I called him tonight. I said I was sorry. I said I know that he asked me for attention and I didn't give it to him. He said he appreciated me saying that. And it was a little different. He talked for a bit - about the kids and about the separation - but for the first time, he didn't seem in a rush to get off the phone.
So I feel like my next move is really important. I don't want to mess it up worse.
If you don't think you should leave then stay.
Don't let anyone control your life, allow others to control & what they want to do in their own lives but don't let anyone control your life. If you stay and he leaves are you able to pay the the rent/mortgage on your own? Don't expect anyone to do something you're not willing to do yourself. If you can swing the bills & the rent, then by all means, stay if you want to stay.

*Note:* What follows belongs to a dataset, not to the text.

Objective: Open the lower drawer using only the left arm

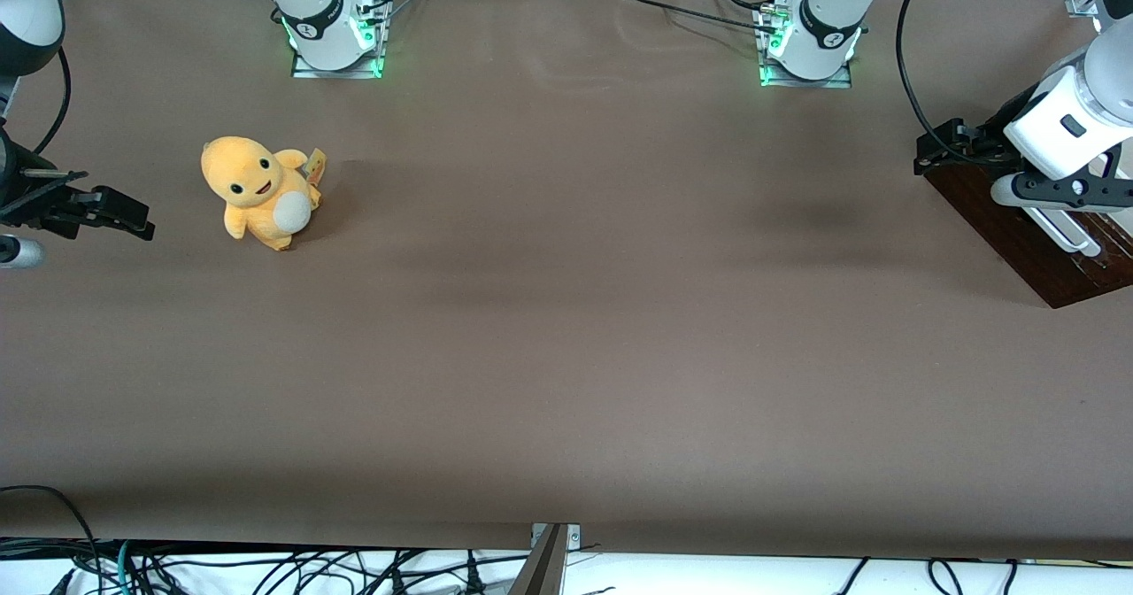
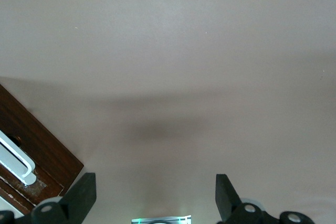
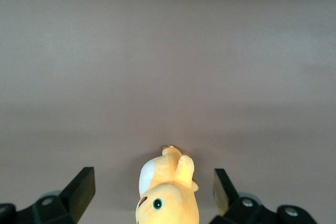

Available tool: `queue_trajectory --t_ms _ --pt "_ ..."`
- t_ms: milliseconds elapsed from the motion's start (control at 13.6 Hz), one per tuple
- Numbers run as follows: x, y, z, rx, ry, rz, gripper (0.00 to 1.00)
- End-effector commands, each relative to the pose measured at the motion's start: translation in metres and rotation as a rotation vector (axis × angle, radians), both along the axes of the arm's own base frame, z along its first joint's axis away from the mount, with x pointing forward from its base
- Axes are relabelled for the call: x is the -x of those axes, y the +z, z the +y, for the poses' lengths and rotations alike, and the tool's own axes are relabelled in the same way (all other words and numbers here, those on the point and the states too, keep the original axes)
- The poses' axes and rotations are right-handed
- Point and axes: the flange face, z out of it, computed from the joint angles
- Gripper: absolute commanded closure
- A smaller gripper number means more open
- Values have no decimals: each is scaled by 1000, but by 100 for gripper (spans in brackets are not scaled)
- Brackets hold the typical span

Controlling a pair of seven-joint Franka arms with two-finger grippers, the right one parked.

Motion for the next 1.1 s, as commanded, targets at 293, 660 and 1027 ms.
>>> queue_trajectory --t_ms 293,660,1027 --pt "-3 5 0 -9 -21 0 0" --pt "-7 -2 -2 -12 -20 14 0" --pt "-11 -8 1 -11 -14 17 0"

Yes you can tell him you've changed your mind about moving out. And you don't have to be afraid to do so either.
Leave it up to him if he wants to move out - remember do what you want to do and control your own life, let him leave if he wants to leave, allow him to control his life, you couldn't control him even if you wanted to.

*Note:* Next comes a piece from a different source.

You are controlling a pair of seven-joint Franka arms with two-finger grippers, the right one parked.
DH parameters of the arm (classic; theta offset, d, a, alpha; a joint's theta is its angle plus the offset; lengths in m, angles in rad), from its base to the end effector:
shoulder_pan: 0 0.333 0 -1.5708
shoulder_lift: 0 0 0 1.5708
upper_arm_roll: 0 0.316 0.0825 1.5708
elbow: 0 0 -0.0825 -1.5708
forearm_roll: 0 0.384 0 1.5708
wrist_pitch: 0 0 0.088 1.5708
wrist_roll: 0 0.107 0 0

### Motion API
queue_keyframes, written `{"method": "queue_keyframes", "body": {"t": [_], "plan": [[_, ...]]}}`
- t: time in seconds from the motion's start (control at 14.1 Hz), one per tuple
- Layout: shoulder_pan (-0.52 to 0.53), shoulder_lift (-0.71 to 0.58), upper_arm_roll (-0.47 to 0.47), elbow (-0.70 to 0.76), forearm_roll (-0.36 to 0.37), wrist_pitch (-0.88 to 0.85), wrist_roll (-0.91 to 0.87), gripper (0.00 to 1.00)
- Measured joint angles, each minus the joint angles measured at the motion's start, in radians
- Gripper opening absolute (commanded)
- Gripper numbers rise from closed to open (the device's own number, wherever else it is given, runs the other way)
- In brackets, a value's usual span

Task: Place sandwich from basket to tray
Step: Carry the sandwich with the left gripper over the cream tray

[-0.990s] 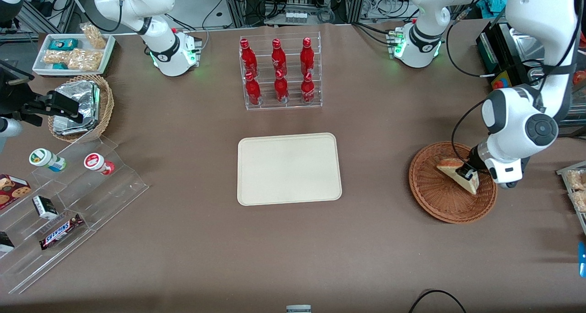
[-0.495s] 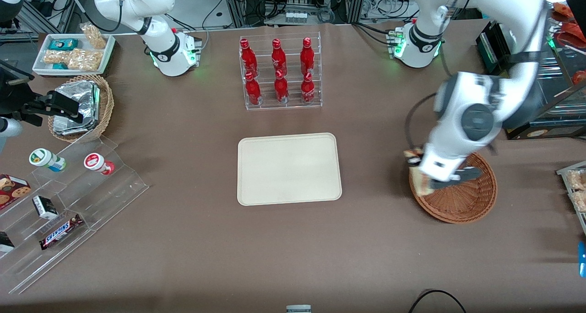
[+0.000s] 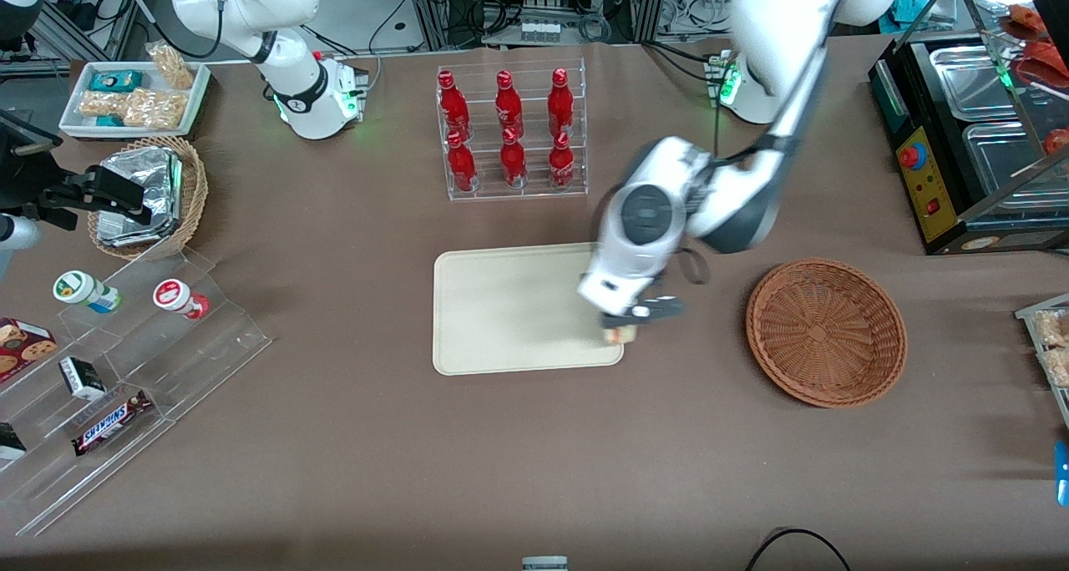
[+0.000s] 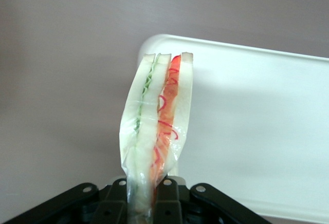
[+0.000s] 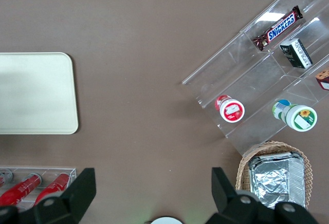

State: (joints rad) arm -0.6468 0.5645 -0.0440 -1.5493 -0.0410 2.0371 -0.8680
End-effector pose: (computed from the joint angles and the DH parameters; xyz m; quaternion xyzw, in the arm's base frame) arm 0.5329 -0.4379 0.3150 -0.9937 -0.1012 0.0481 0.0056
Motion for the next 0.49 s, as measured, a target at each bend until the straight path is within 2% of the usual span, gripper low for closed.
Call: {"method": "queue_keyframes", "body": {"t": [0.28,0.49], "plan": [[-0.119,0.155,0.001,0.141,0.000,0.061,-0.117,0.00],[-0.152,0.228,0.001,0.193,0.000,0.111,-0.129,0.08]]}}
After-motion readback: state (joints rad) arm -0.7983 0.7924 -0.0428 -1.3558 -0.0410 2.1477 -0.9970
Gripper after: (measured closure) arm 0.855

You don't have to agree with the separation, if he wants to serve you with separation papers, you can't control that regardless if you agree with it or not. Let him do what he must do.

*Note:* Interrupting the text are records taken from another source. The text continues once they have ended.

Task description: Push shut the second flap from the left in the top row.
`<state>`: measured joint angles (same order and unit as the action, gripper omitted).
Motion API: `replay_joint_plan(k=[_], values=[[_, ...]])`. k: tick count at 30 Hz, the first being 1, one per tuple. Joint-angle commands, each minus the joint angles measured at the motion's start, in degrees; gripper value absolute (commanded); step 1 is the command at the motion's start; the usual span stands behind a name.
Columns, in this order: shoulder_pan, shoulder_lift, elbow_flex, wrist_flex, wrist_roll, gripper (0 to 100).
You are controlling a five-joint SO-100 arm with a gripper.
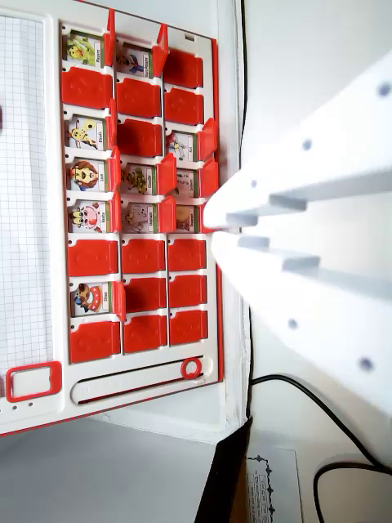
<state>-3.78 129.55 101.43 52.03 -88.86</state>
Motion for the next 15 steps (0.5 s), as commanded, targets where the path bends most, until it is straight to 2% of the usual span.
replay_joint_plan(k=[1, 15], values=[[-1.5, -1.2, 1.5, -8.3, 0.8, 0], [-4.8, -16.9, 10.5, -31.6, 1.5, 0]])
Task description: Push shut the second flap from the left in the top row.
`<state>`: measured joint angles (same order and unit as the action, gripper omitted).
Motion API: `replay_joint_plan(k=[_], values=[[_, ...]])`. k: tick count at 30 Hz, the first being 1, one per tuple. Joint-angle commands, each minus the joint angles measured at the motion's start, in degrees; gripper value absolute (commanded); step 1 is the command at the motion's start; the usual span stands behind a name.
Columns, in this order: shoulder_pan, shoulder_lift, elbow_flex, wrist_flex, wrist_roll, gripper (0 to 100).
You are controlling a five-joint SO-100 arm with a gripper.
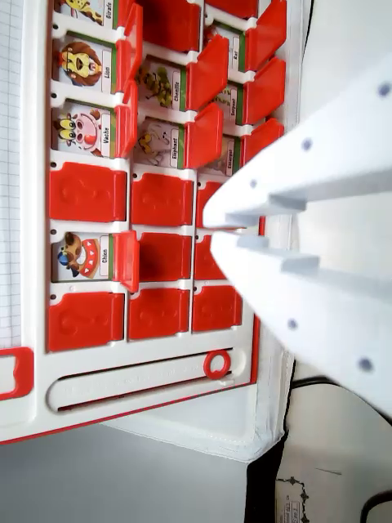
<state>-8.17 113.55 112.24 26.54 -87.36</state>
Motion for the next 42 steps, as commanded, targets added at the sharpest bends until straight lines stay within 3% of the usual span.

Be a friend to him, let go of your need to keep him.
In the end what most if not all of these issues boil down to is unrealistic expectations. He expects you to be a certain way, you expect him to be a certain way, release the expectations, attached to those expectations are tons of pressure that people don't want to bear the weight of. It's not that you can't ask for things but you should make it clear as to what you want and don't rush getting what you want and vice versa.
Give him attention, make him feel loved, accept that this is a difficult decision for him as well as you. Don't expect anything in return, in fact let go of your expectations and this may be the hardest thing for any of us to do. Learn to be happy & take care of yourself and allow him to learn how to do the same thing and don't force the pace at which any of this happens: slow is fast and fast is slow.